EXERCISE OBJECTIVE:
The data must be returned in full and exactly as given.

MATERIAL PROVIDED:
○ ○ ○ ○ ○ ○ ○

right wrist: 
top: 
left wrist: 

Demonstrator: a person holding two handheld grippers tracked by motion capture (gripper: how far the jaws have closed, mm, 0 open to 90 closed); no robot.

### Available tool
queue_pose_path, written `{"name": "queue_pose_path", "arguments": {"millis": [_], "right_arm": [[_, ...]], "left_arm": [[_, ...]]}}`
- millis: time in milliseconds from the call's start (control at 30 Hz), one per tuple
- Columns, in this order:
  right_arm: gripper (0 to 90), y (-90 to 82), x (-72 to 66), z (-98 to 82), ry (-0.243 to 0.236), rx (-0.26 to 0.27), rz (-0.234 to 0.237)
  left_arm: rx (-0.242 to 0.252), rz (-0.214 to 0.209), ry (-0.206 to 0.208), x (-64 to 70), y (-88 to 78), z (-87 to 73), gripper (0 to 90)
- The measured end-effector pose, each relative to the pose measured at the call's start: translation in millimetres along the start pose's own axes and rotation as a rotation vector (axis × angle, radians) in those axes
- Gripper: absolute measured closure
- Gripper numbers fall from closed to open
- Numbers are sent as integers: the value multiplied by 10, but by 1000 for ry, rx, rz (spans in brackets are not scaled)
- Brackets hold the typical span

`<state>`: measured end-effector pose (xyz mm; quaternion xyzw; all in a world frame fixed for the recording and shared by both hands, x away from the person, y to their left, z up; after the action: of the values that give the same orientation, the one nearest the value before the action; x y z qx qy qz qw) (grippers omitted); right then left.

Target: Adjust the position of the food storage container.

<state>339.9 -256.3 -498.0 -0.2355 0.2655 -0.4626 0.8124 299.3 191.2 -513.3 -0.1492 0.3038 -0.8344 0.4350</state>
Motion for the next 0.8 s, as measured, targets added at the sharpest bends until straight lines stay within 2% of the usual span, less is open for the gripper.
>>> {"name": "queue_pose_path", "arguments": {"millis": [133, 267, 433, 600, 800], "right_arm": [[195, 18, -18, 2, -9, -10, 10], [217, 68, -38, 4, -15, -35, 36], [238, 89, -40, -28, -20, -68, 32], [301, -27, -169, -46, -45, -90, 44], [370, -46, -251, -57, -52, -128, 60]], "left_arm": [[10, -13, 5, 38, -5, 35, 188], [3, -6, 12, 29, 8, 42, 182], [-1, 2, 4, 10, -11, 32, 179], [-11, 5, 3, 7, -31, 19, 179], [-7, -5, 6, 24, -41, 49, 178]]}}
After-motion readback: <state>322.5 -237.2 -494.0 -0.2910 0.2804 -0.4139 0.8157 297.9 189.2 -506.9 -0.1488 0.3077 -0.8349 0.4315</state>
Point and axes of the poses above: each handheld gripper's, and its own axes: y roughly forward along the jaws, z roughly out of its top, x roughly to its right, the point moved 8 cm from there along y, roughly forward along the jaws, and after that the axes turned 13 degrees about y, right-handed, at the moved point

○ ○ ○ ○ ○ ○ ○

EXERCISE SOLUTION:
right wrist: 
top: 
left wrist: 

Demonstrator: a person holding two handheld grippers tracked by motion capture (gripper: how far the jaws have closed, mm, 0 open to 90 closed); no robot.

### Available tool
queue_pose_path, written `{"name": "queue_pose_path", "arguments": {"millis": [_], "right_arm": [[_, ...]], "left_arm": [[_, ...]]}}`
- millis: time in milliseconds from the call's start (control at 30 Hz), one per tuple
- Columns, in this order:
  right_arm: gripper (0 to 90), y (-90 to 82), x (-72 to 66), z (-98 to 82), ry (-0.243 to 0.236), rx (-0.26 to 0.27), rz (-0.234 to 0.237)
  left_arm: rx (-0.242 to 0.252), rz (-0.214 to 0.209), ry (-0.206 to 0.208), x (-64 to 70), y (-88 to 78), z (-87 to 73), gripper (0 to 90)
- The measured end-effector pose, each relative to the pose measured at the call's start: translation in millimetres along the start pose's own axes and rotation as a rotation vector (axis × angle, radians) in those axes
- Gripper: absolute measured closure
- Gripper numbers fall from closed to open
- Numbers are sent as integers: the value multiplied by 10, but by 1000 for ry, rx, rz (spans in brackets are not scaled)
- Brackets hold the typical span

`<state>`: measured end-effector pose (xyz mm; quaternion xyzw; all in a world frame fixed for the recording and shared by both hands, x away from the person, y to their left, z up; after the action: of the values that give the same orientation, the one nearest the value before the action; x y z qx qy qz qw) (grippers omitted); right then left.

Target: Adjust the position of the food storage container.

<state>339.9 -256.3 -498.0 -0.2355 0.2655 -0.4626 0.8124 299.3 191.2 -513.3 -0.1492 0.3038 -0.8344 0.4350</state>
Motion for the next 0.8 s, as measured, targets added at the sharpest bends until straight lines stay within 2% of the usual span, less is open for the gripper.
>>> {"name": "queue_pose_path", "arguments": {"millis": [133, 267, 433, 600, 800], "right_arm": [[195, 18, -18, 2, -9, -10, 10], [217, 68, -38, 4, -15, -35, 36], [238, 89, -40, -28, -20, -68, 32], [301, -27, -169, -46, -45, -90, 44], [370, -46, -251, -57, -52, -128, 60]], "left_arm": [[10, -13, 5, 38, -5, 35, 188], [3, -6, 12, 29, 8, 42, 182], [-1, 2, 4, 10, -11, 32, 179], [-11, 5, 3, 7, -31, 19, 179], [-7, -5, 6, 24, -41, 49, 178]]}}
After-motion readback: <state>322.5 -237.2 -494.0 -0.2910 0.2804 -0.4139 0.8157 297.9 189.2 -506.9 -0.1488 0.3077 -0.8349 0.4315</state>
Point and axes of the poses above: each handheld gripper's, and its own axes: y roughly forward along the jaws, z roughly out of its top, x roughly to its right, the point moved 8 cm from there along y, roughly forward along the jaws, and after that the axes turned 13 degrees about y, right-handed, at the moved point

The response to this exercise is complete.